Sunlight on NASED ITA Reports

Short version: we now have gobs of voting system ITA reports, publicly available and hosted by the NSF ACCURATE e-voting center. As I explain below, ITA’s were the Independent Testing Authority laboratories that tested voting systems for many years.

Long version: Before the Election Assistance Commission (EAC) took over the testing and certification of voting systems under the Help America Vote Act (HAVA), this critical function was performed by volunteers. The National Association of State Election Directors (NASED) recognized a need for voting system testing and partnered with the Federal Election Commission (FEC) to establish a qualification program that would test systems as having met or exceeded the requirements of the 1990 and 2002 Voting System Standards.*

However, as I’ve lamented many, many times over the years, the input, output and intermediate work product of the NASED testing regime were completely secret, due to proprietary concerns on behalf of the manufacturers. Once a system completed testing, members of the public could see that an entry was made in a publicly-available spreadsheet listing the tested components and a NASED qualification number for the system. But the public was permitted no other insight into the NASED qualification regime.

Researchers were convinced from what evidence was available that the quality of the testing was highly inadequate and that the expertise didn’t exist within either the testing laboratories to perform adequate testing or the NASED technical committee to competently review the ultimate test reports submitted by the laboratories (called Independent Testing Authorities (ITA)). Naturally, when reports of problems started to crop-up, like the various Hursti vulnerabilities with Diebold memory cards, the NASED system scrambled to figure out what went wrong.

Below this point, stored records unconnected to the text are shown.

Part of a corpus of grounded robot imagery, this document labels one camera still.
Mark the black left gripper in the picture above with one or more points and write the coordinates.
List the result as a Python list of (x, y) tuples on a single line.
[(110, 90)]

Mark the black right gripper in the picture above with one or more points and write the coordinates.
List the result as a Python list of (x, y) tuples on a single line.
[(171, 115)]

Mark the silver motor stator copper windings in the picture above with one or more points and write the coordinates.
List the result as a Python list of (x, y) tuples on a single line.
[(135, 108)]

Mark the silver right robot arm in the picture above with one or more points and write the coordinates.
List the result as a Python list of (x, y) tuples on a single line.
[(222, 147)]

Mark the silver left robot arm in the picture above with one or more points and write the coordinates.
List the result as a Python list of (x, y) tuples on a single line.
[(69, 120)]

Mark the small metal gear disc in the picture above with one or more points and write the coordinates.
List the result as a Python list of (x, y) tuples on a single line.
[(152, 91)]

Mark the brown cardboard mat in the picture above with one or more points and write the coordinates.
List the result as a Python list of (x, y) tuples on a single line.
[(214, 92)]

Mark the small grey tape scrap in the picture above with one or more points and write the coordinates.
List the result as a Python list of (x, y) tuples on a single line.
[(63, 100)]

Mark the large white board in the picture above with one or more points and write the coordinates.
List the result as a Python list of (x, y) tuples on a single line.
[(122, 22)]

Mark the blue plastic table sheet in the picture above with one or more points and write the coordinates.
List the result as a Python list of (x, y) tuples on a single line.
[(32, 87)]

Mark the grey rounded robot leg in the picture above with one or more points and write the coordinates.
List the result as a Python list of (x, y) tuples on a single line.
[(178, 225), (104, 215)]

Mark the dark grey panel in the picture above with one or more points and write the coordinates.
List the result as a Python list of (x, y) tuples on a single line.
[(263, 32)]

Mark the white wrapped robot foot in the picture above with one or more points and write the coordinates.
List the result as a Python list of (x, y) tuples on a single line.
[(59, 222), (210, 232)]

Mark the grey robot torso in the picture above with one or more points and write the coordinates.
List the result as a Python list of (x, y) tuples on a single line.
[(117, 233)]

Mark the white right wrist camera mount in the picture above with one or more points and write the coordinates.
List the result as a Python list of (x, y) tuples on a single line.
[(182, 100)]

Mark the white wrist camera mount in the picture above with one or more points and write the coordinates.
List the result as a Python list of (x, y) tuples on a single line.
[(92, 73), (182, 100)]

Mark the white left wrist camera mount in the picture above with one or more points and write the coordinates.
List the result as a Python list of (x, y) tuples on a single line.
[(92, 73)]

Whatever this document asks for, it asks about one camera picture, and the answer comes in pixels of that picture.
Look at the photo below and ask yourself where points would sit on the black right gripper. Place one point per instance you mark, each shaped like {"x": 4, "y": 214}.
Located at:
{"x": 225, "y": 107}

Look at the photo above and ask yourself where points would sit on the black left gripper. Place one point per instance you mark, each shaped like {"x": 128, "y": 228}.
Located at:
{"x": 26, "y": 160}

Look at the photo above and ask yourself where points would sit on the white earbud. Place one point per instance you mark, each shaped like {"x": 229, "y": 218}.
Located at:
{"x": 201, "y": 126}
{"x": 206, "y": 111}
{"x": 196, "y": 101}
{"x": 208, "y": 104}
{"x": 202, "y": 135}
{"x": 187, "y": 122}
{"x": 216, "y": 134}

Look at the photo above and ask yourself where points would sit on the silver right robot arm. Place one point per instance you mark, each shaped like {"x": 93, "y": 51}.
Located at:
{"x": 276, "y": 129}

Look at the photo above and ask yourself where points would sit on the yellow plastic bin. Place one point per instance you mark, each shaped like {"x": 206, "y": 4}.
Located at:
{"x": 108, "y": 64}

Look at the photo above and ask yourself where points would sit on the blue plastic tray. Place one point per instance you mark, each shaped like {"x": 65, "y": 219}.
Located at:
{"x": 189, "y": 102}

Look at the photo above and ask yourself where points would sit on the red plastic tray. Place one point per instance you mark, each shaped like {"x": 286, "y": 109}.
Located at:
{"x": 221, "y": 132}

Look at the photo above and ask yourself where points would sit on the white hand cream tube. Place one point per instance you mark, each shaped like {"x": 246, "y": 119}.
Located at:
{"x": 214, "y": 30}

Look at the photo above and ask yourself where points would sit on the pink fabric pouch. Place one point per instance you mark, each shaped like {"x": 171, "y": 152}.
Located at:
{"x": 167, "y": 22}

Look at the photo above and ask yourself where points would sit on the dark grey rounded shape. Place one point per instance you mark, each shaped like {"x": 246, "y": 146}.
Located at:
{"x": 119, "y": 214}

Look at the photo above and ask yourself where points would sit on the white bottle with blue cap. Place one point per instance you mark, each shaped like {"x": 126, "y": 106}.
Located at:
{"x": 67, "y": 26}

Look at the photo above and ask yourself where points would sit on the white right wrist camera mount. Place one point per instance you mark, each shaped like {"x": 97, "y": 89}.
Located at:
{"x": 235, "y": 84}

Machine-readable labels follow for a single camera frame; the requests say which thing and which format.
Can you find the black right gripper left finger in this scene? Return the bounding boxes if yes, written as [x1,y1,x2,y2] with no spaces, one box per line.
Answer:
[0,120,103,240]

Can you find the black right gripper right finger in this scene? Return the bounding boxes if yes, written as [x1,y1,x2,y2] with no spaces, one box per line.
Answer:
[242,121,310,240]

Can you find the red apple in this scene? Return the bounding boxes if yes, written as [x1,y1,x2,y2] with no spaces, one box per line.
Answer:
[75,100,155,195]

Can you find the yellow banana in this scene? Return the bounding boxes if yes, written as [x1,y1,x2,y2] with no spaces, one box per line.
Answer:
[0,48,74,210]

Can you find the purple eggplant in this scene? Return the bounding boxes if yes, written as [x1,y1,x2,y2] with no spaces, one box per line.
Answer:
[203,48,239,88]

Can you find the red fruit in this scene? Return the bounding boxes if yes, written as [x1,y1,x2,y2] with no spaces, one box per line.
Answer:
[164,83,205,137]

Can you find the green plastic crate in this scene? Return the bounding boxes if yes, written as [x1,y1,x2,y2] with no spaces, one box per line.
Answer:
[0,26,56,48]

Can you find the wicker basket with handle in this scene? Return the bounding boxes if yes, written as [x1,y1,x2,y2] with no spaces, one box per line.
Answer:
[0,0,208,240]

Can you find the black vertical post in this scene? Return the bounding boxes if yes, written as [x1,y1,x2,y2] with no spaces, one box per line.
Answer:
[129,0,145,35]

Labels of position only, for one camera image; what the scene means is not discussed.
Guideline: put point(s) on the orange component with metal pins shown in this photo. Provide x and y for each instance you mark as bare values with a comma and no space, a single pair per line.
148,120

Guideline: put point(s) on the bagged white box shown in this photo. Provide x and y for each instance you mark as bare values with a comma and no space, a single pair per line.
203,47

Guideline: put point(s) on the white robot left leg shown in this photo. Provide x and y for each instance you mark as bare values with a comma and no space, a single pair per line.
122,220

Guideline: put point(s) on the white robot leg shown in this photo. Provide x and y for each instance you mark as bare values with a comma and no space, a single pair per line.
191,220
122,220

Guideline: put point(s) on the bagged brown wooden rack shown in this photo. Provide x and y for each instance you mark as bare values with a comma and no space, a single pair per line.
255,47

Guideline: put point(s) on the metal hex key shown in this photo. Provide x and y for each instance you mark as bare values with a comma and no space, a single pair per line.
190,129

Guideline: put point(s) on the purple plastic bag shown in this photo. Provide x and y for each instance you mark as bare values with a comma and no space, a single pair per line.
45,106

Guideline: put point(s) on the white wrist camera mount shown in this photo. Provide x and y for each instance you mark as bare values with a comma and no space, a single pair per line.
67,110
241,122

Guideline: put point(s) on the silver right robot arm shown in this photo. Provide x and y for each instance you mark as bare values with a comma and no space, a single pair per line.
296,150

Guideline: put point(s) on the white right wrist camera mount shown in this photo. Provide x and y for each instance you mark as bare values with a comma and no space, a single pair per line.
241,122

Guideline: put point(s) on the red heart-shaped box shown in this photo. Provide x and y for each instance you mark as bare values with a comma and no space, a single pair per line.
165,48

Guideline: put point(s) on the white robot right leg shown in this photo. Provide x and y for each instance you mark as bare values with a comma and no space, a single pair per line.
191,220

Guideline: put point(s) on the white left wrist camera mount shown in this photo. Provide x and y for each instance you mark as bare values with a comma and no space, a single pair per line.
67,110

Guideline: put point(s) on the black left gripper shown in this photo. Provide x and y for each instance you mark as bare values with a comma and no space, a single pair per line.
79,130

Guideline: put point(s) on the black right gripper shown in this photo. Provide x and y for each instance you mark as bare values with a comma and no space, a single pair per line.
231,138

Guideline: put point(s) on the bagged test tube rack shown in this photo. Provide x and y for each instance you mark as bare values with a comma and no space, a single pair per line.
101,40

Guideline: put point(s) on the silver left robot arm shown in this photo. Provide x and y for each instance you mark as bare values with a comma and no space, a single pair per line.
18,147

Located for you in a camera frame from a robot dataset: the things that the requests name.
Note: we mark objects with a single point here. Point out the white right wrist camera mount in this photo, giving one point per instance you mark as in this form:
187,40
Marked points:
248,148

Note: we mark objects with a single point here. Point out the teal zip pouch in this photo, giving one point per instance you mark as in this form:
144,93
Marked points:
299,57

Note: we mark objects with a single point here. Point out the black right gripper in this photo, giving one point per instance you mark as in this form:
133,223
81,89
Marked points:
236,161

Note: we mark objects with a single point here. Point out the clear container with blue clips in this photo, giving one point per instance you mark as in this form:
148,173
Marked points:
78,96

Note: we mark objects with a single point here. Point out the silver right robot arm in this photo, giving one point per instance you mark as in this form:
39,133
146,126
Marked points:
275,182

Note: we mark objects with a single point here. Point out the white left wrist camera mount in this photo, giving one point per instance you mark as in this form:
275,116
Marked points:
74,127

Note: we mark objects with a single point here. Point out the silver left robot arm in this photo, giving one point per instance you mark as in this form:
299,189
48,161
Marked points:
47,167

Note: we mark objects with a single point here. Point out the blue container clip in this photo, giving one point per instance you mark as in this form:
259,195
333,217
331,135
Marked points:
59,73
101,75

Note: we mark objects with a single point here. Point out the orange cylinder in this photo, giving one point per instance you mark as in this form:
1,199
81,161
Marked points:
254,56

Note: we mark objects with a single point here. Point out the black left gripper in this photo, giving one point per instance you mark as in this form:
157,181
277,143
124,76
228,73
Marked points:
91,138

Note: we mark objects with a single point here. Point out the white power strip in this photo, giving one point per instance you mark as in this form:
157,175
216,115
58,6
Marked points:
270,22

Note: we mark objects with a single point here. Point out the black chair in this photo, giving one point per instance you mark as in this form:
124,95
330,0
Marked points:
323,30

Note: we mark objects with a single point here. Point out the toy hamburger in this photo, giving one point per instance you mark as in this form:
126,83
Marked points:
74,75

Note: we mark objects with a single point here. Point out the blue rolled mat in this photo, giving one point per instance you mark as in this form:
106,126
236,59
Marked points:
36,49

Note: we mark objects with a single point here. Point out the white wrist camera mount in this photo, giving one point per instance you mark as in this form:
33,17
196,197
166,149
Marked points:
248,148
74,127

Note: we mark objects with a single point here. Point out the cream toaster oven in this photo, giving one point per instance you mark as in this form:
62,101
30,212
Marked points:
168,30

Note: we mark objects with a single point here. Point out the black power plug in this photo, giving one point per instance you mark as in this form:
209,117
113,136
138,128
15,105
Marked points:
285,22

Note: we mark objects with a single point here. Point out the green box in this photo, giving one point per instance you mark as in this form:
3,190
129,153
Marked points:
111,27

I know have more moderate views with respect to the NASED regime: sure, it was pretty bad and a lot of serious vulnerabilities slipped through the cracks, but I’m not yet convinced that just having the right people or a different process in place would have resulted in fewer problems in the field. To have fixed the NASED system would have required improvements on all fronts: the technology, the testing paradigms, the people involved and the testing and certification process.

The EAC has since taken over testing and certification. Their process is notable in its much higher level of openness and accountability; the test plans are published (previously claimed as proprietary by the testing labs), the test reports are published (previously claimed as proprietary by the vendors) and the process is specified in detail with a program manual, a laboratory manual, notices of clarification, etc.

This is all great and it helps to increase the transparency of the EAC certification program. But, what about the past? What about the testing that NASED did? Well, we don’t know much about it for a number of reasons, chief among them that we never saw any of the materials mentioned above that are now available in the new EAC system.

Through a fortunate FOIA request made of the EAC on behalf of election sleuth Susan Greenhalgh, we now have available a slew of ITA reports from one of the ITAs, Ciber.

The reports are available at the following location (hosted by our NSF ACCURATE e-voting center):

http://accurate-voting.org/docs/ita-reports/

These reports cover the Software ITA testing performed by the ITA Ciber for the following voting systems:

  • Automark AIMS 1.0.9
  • Diebold GEMS 1.18.19
  • Diebold GEMS 1.18.22
  • Diebold GEMS 1.18.24
  • Diebold AccuVote-TSx Model D
  • Diebold AccuVote-TSx Model D w/ AccuView Printer
  • Diebold Assure 1.0
  • Diebold Assure 1.1
  • Diebold Election Media Processor 4.6.2
  • Diebold Optical Scan Accumulator Adapter
  • Hart System 4.0
  • Hart System 4.1
  • Hart System 6.0
  • Hart System 6.2
  • Hart System 6.2.1

I’ll be looking at these in my leisure over coming weeks and pointing out interesting features of these reports and the associated correspondence included in the FOIA production.

*The distinction between certification and qualification, although vague, appears to be that under the NASED system, states did the ultimate certification of a voting system for fitness in future elections.